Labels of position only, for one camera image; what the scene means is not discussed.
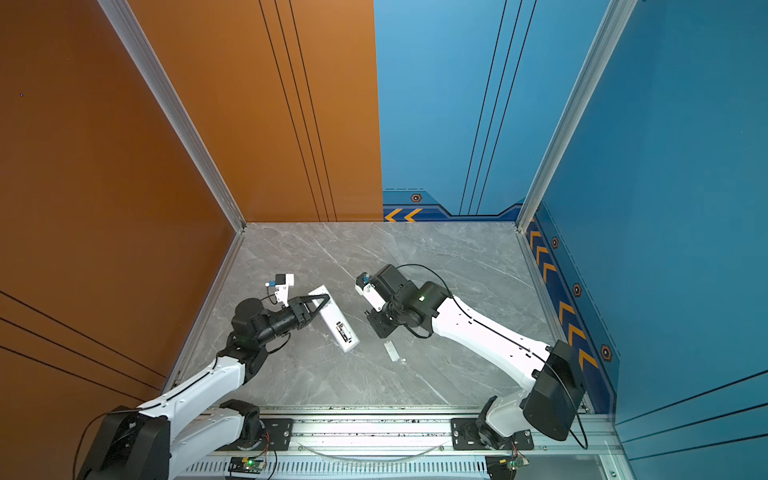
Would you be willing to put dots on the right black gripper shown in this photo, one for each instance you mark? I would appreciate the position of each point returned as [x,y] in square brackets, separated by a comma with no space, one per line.
[381,329]

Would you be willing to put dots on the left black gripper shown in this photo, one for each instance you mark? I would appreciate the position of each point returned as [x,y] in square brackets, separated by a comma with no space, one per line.
[302,316]

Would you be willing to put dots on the white battery cover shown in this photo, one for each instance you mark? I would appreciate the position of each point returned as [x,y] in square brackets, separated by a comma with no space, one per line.
[392,351]

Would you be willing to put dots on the white remote control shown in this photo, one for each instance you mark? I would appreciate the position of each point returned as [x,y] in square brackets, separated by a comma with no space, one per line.
[331,314]

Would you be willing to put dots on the black battery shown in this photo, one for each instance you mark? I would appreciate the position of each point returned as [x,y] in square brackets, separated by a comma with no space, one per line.
[344,333]

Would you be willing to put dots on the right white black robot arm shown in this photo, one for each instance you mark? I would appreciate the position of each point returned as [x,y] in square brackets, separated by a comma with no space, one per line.
[550,380]

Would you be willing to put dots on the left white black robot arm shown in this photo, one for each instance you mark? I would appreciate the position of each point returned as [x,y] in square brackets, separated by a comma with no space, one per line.
[162,437]

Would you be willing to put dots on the left circuit board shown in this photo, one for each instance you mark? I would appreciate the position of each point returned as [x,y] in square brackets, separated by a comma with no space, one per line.
[246,467]

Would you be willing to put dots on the circuit board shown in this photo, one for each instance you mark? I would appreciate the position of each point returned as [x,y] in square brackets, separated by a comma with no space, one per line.
[246,467]
[505,467]

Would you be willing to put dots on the right circuit board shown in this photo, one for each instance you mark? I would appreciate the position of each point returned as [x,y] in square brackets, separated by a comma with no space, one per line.
[505,467]

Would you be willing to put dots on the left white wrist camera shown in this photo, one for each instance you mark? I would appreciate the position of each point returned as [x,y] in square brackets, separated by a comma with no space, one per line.
[278,288]

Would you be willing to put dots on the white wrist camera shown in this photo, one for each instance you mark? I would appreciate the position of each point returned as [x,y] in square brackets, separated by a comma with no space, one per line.
[365,288]
[278,288]

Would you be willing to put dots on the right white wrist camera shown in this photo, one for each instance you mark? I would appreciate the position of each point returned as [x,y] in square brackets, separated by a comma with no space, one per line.
[365,288]

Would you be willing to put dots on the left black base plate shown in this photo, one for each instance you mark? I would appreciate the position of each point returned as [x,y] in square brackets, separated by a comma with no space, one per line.
[275,435]

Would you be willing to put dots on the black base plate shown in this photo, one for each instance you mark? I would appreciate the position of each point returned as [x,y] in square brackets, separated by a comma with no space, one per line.
[275,435]
[471,434]

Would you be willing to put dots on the aluminium front rail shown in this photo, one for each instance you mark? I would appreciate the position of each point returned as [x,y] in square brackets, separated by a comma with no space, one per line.
[404,444]

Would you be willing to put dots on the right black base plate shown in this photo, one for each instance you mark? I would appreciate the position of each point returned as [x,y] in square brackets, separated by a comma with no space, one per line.
[471,434]

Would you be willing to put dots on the left aluminium corner post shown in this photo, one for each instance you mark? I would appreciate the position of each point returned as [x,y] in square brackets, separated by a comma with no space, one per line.
[127,27]

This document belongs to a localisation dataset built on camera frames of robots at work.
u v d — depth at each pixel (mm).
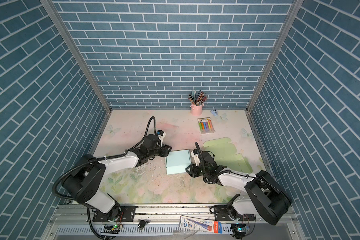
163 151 808
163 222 722
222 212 738
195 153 807
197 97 1127
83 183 444
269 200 428
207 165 680
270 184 445
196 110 1125
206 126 1085
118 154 564
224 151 912
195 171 770
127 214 742
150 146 712
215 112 1190
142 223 693
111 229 719
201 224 706
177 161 889
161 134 824
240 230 702
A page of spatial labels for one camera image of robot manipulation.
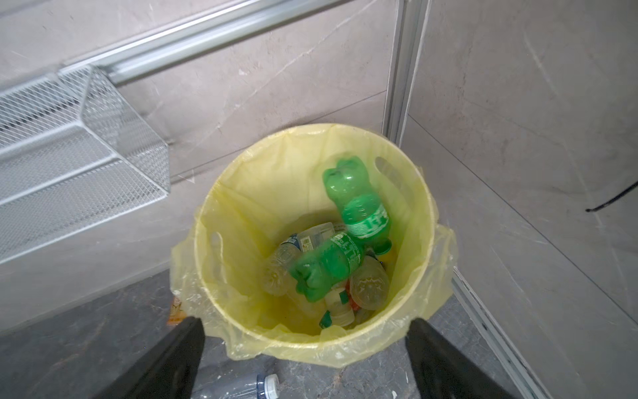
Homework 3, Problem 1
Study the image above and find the clear bottle white cap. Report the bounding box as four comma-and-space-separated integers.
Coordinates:
191, 374, 280, 399

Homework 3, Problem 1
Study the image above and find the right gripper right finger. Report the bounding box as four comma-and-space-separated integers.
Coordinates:
405, 319, 512, 399

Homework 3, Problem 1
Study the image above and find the Pocari blue label bottle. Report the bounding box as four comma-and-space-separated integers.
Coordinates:
319, 287, 355, 329

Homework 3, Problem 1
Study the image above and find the green Sprite bottle yellow cap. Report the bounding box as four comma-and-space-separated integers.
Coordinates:
322, 156, 392, 255

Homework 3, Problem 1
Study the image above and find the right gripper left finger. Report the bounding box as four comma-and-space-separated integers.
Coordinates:
96, 317, 205, 398

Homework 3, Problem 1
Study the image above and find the amber tea bottle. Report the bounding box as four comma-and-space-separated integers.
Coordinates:
167, 297, 188, 326

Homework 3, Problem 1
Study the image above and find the black wire hook rack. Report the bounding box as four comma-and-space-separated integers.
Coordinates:
585, 181, 638, 213

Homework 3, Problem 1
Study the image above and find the white wire mesh basket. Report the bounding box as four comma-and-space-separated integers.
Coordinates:
1, 66, 170, 262

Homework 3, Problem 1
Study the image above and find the yellow bin liner bag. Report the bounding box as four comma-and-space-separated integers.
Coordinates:
170, 124, 457, 367

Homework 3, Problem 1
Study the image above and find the clear bottle green label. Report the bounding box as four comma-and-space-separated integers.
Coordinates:
297, 222, 335, 253

=====

● **WHAT IS REQUIRED**: Search the data above for the word "green" and report how many lines contain it, with nothing further.

● **REPLY**: 2